0

I have an xml file that looks like:

<!-- For the full list of available Crowd HTML Elements and their input/output documentation,
      please refer to https://docs.aws.amazon.com/sagemaker/latest/dg/sms-ui-template-reference.html -->

<!-- You must include crowd-form so that your task submits answers to MTurk -->
<crowd-form answer-format="flatten-objects">

    <!-- The crowd-classifier element will create a tool for the Worker to
 select the correct answer to your question.
          Your image file URLs will be substituted for the "image_url" variable below

          when you publish a batch with a CSV input file containing multiple image file URLs.

          To preview the element with an example image, try setting the src attribute to

          "https://s3.amazonaws.com/cv-demo-images/two-birds.jpg" -->
<crowd-image-classifier\n        
src= "https://someone@example.com/abcd.jpg"\n        
categories="[\'Yes\', \'No\']"\n        
header="abcd"\n        
name="image-contains">\n\n       
<!-- Use the short-instructions section for quick instructions that the Worker\n
will see while working on the task. Including some basic examples of\n              
good and bad answers here can help get good results. You can include\n              
any HTML here. -->\n        
<short-instructions>\n\n        
</crowd-image-classifier>
</crowd-form>
<!-- YOUR HTML ENDS -->

I want to extract the line:

src = https://someone@example.com/abcd.jpg

and assign it to a variable in python. Bit New to xml parsing:

I tried like:

hit_doc = xmltodict.parse(get_hit['HIT']['Question'])
image_url = hit_doc['HTMLQuestion']['HTMLContent']['crowd-form']['crowd-image-classifier']

Error:

    image_url = hit_doc['HTMLQuestion']['HTMLContent']['crowd-form']['crowd-image-classifier']
TypeError: string indices must be integers

If I don't access the ['crowd-image-classifier'] in code and limit myself to

hit_doc = xmltodict.parse(get_hit['HIT']['Question'])
image_url = hit_doc['HTMLQuestion']['HTMLContent']

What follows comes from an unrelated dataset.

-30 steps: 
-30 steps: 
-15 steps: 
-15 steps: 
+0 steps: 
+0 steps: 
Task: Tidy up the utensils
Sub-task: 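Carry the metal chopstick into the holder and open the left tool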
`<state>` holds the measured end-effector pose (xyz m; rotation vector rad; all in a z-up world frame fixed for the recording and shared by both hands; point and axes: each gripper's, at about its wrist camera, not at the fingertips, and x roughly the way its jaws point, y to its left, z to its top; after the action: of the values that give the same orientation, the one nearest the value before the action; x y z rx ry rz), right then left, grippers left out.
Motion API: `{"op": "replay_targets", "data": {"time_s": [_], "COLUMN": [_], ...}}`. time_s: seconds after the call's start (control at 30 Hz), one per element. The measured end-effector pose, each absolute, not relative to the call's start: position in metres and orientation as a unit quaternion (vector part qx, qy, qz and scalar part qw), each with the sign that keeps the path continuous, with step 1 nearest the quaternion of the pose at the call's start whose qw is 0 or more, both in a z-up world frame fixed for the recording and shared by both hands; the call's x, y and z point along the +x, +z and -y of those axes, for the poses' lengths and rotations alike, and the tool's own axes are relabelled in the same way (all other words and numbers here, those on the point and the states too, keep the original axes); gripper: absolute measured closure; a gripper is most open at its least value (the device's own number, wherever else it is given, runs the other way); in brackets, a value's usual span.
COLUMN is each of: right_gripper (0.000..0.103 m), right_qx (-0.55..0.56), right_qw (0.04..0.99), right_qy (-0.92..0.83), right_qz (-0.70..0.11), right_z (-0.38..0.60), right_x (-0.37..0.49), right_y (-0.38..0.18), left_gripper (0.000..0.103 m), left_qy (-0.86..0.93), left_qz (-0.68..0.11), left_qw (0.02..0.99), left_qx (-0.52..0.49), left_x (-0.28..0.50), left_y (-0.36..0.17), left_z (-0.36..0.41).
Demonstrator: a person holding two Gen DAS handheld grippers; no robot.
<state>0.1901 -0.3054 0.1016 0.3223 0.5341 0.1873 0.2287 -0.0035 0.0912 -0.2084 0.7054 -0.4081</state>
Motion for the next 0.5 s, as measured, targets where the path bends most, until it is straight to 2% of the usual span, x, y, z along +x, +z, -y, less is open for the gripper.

Then I'm getting complete xml file.

How to access that img src?

  • It looks like `hit_doc['HTMLQuestion']['HTMLContent']` returns a list with multiple `crowd-image-classifier`, not a dict. Try `image_url = hit_doc['HTMLQuestion']['HTMLContent'][0]['crowd-image-classifier']`. – luigibertaco Nov 26 '19 at 06:00
  • Have edited my question now. Hope it helps better. PS, still got the same error. – Ajay Bhagchandani Nov 26 '19 at 06:07

2 Answers2

1

You can use BeautifulSoup. See a the working code below.

from bs4 import BeautifulSoup


html = '''<!-- For the full list of available Crowd HTML Elements and their input/output documentation,
      please refer to https://docs.aws.amazon.com/sagemaker/latest/dg/sms-ui-template-reference.html -->

<!-- You must include crowd-form so that your task submits answers to MTurk -->
<crowd-form answer-format="flatten-objects">

    <!-- The crowd-classifier element will create a tool for the Worker to
 select the correct answer to your question.
          Your image file URLs will be substituted for the "image_url" variable below

          when you publish a batch with a CSV input file containing multiple image file URLs.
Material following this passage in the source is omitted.